====== DATA EXTRACT ======

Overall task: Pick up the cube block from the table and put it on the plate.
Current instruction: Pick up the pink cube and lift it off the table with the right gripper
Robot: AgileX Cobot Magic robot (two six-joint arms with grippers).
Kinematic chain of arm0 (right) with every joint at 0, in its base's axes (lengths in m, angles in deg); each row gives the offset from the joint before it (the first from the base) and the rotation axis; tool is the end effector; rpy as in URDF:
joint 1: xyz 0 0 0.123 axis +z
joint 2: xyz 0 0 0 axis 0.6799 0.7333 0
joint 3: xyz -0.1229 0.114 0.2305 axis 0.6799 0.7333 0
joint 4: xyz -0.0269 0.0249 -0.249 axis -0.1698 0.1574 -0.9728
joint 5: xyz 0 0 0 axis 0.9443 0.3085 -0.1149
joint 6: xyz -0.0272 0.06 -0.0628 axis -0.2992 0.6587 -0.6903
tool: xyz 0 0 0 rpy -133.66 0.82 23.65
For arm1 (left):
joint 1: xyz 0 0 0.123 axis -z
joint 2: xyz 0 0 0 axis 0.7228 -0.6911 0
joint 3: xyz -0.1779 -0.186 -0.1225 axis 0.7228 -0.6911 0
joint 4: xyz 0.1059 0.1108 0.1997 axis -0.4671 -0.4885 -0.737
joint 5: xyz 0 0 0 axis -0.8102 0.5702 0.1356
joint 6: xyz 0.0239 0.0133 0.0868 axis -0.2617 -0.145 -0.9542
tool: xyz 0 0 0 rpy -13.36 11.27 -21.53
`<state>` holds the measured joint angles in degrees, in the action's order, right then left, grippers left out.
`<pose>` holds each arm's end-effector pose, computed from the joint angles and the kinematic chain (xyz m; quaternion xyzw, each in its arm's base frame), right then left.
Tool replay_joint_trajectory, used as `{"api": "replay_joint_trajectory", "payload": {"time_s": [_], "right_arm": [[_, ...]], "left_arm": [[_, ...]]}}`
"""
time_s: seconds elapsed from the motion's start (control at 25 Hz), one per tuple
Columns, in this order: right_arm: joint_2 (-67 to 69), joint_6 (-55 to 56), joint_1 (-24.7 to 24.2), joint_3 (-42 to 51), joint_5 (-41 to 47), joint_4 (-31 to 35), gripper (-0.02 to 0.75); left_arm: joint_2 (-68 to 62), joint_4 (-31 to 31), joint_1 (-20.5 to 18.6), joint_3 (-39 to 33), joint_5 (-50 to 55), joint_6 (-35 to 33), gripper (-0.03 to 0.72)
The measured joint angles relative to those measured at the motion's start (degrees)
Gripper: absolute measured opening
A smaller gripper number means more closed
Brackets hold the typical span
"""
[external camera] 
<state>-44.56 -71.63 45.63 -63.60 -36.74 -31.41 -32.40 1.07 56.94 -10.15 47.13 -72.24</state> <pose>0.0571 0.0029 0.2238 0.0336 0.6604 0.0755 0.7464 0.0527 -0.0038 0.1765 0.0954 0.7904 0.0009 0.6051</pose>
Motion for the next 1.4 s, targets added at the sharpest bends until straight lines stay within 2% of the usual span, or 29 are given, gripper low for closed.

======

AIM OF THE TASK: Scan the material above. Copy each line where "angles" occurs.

EXPECTED OUTPUT:
Kinematic chain of arm0 (right) with every joint at 0, in its base's axes (lengths in m, angles in deg); each row gives the offset from the joint before it (the first from the base) and the rotation axis; tool is the end effector; rpy as in URDF:
`<state>` holds the measured joint angles in degrees, in the action's order, right then left, grippers left out.
`<pose>` holds each arm's end-effector pose, computed from the joint angles and the kinematic chain (xyz m; quaternion xyzw, each in its arm's base frame), right then left.
The measured joint angles relative to those measured at the motion's start (degrees)

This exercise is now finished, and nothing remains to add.